» Work task
Exact copy, no pictures: output each line below as it stands.

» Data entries
=== Section Start ===

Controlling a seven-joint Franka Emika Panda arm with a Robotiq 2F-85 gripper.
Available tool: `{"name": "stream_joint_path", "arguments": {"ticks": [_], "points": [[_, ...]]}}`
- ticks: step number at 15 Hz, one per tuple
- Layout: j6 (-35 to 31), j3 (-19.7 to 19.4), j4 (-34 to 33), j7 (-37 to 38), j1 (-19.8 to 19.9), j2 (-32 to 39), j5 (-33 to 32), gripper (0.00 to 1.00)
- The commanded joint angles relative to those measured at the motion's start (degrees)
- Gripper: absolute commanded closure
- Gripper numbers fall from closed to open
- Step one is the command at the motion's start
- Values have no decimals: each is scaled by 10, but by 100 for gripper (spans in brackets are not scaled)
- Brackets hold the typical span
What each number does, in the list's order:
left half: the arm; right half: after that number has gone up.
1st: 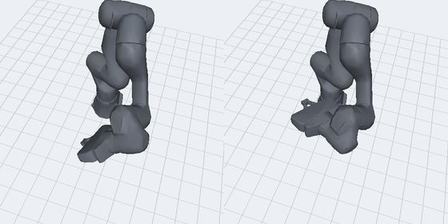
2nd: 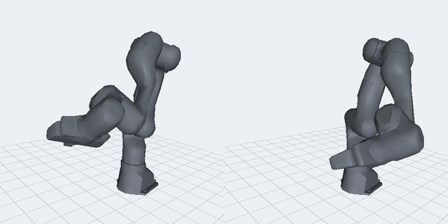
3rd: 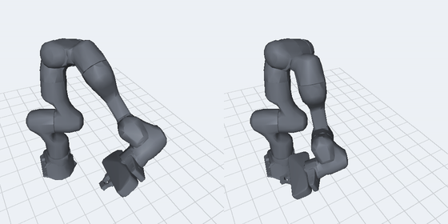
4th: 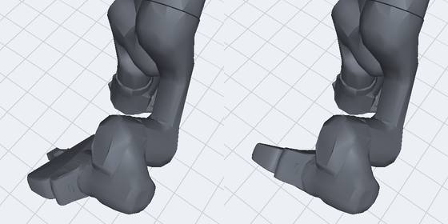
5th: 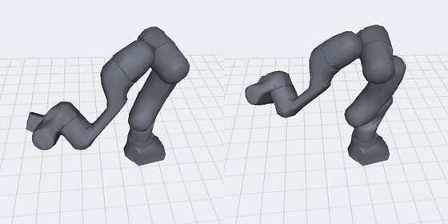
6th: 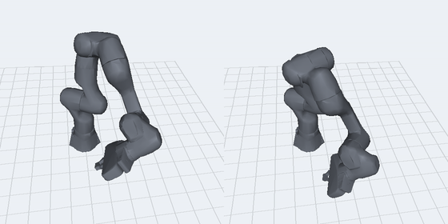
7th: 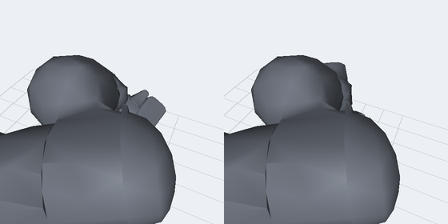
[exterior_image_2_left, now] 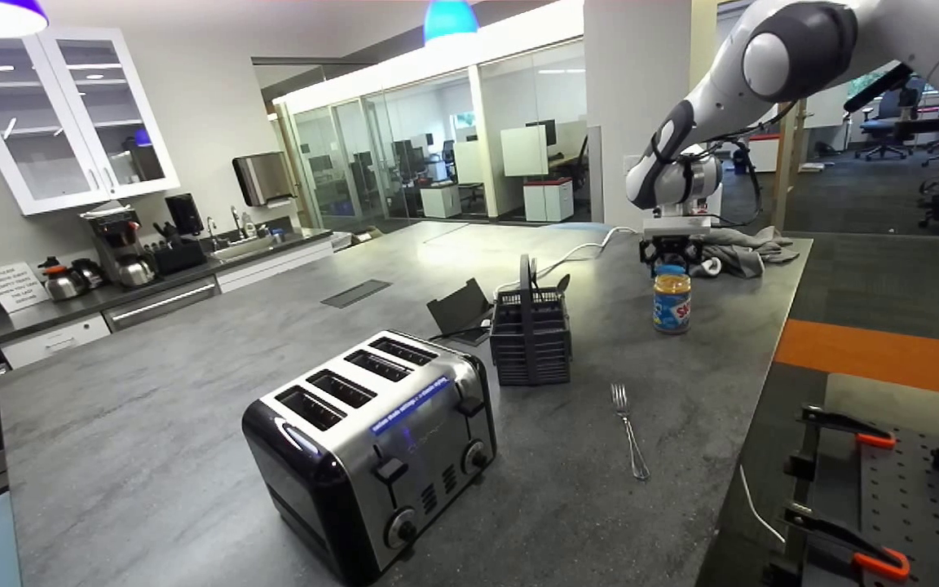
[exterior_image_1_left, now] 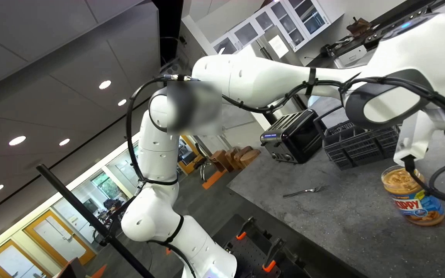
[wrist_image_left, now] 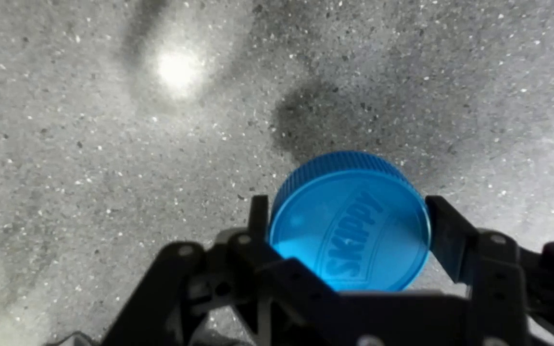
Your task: Remove the blue lid from the container
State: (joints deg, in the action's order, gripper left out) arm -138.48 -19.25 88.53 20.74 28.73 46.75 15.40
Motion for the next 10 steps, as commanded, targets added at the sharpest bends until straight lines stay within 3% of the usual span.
{"name": "stream_joint_path", "arguments": {"ticks": [1, 2, 3, 5, 10], "points": [[55, 12, -73, 20, 25, 45, 19, 45], [63, 12, -83, 21, 27, 51, 20, 45], [67, 13, -92, 22, 29, 57, 22, 5], [75, 15, -102, 22, 31, 59, 22, 0], [79, 20, -64, 7, 23, 1, 24, 0]]}}
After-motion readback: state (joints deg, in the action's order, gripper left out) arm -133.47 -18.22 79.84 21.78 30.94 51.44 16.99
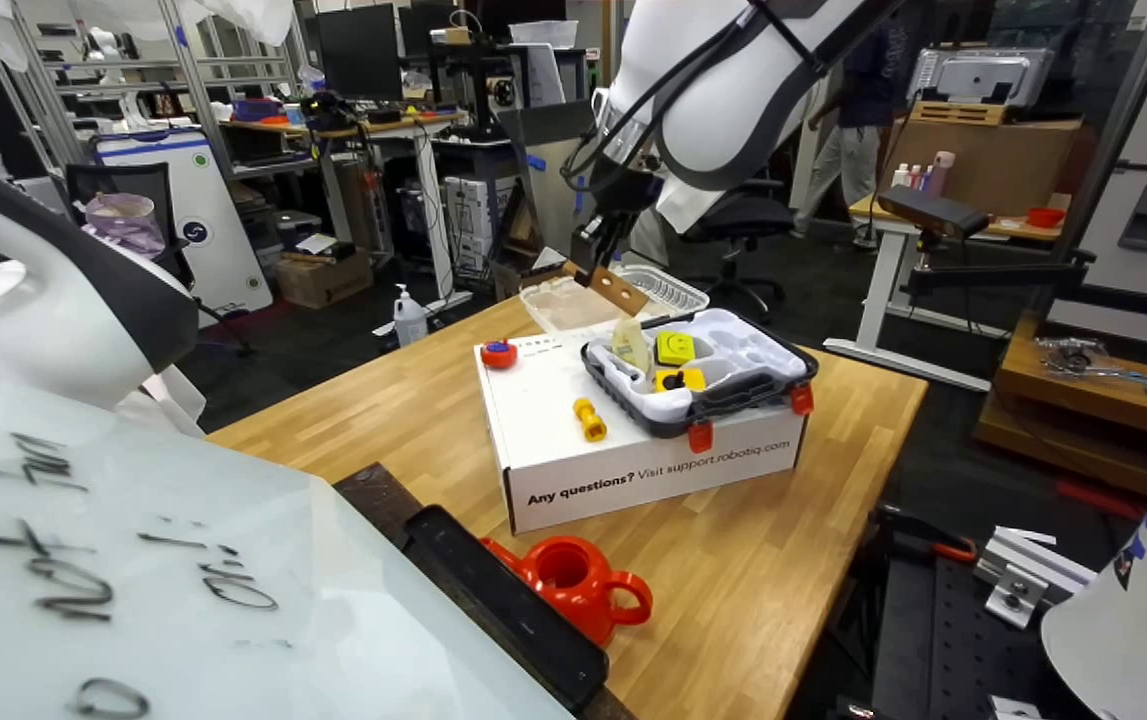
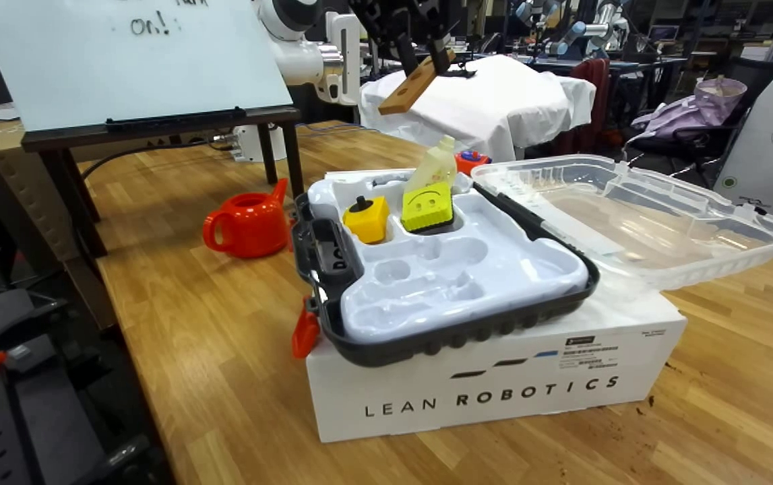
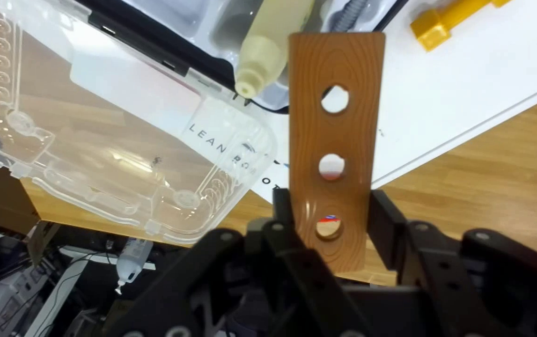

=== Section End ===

» Answer for the task
Controlling a seven-joint Franka Emika Panda arm with a Robotiq 2F-85 gripper.
Available tool: `{"name": "stream_joint_path", "arguments": {"ticks": [_], "points": [[_, ...]]}}`
- ticks: step number at 15 Hz, one per tuple
- Layout: j6 (-35 to 31), j3 (-19.7 to 19.4), j4 (-34 to 33), j7 (-37 to 38), j1 (-19.8 to 19.9), j2 (-32 to 39), j5 (-33 to 32), gripper (0.00 to 1.00)
- The commanded joint angles relative to those measured at the motion's start (degrees)
- Gripper: absolute commanded closure
- Gripper numbers fall from closed to open
- Step one is the command at the motion's start
- Values have no decimals: each is scaled by 10, but by 100 for gripper (spans in brackets are not scaled)
- Brackets hold the typical span
What each number does, in the list's order:
left half: the arm; right half: after that number has gone up.
1st: 
2nd: 
3rd: 
4th: 
5th: 
6th: 
7th: 
[exterior_image_2_left, now] 
[exterior_image_1_left, now] 
[wrist_image_left, now] 
Your task: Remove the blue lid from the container
State: (joints deg, in the action's order, gripper left out) arm -138.48 -19.25 88.53 20.74 28.73 46.75 15.40
Motion for the next 10 steps, as commanded, targets added at the sharpest bends until straight lines stay within 3% of the usual span.
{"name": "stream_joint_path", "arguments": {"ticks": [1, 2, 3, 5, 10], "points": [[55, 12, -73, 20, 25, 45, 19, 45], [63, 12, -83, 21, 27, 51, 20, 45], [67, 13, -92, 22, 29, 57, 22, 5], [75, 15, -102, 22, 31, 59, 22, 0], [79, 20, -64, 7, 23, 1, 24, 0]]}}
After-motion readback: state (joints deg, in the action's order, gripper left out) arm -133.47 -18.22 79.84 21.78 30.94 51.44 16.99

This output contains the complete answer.